Ken Salisbury

Personal information
- Nickname: Kenny Holden (Mother's maiden name)
- Nationality: English/Australian
- Born: Kenneth E. Salisbury 22 August 1953 (age 73) Liverpool
- Weight: light middle/middle/light heavyweight

Boxing career
- Stance: Orthodox

Boxing record
- Total fights: 32
- Wins: 30 (KO 9)
- Losses: 1 (KO 1)
- Draws: 1

= Ken Salisbury =

English/Australian boxer

Ken Salisbury (born 22 August 1953 in Liverpool) is an English/Australian professional light middle/middle/light heavyweight boxer of the 1970s and '80s who won the New South Wales (Australia) State light middleweight title, Australian light middleweight title, and Commonwealth light middleweight title, his professional fighting weight varied from 151 lb, i.e. light middleweight to 161+1/4 lb, i.e. light heavyweight.

Salisbury was the 2016 Inductee for the Australian National Boxing Hall of Fame Moderns category.

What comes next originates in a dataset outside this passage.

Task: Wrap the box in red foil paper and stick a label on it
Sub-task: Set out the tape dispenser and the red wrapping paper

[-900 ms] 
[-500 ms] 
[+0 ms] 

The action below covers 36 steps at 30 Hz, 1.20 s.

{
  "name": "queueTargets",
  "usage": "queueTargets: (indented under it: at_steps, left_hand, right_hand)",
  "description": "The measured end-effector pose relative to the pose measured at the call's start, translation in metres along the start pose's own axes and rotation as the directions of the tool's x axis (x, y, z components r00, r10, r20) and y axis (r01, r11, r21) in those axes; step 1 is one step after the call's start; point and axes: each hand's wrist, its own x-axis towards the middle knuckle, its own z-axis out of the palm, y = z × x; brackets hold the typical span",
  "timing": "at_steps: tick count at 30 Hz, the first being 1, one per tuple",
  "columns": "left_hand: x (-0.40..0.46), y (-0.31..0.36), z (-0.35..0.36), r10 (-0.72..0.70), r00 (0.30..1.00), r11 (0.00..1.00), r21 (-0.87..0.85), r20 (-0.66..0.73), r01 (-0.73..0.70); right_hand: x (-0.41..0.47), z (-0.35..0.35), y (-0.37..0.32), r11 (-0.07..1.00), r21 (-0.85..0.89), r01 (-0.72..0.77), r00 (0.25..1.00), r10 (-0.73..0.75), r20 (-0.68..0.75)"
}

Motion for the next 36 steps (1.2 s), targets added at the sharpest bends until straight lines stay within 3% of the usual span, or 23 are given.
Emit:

Salisbury started boxing at the age of nine, and represented England three times. In his twenties, he emigrated to Australia and became a professional boxer at age 25. His most famous fight took place at the Sydney Opera House, where he fought against Alex Temelkov in a fight that was later nicknamed "World War Three" after turning into a brawl. This ended up being the first and last fight that ever took place at the Sydney Opera House.

==Genealogical information==
Ken Salisbury is the son of Edward Salisbury and Margaret (née Holden), and older brother of Paul Salisbury.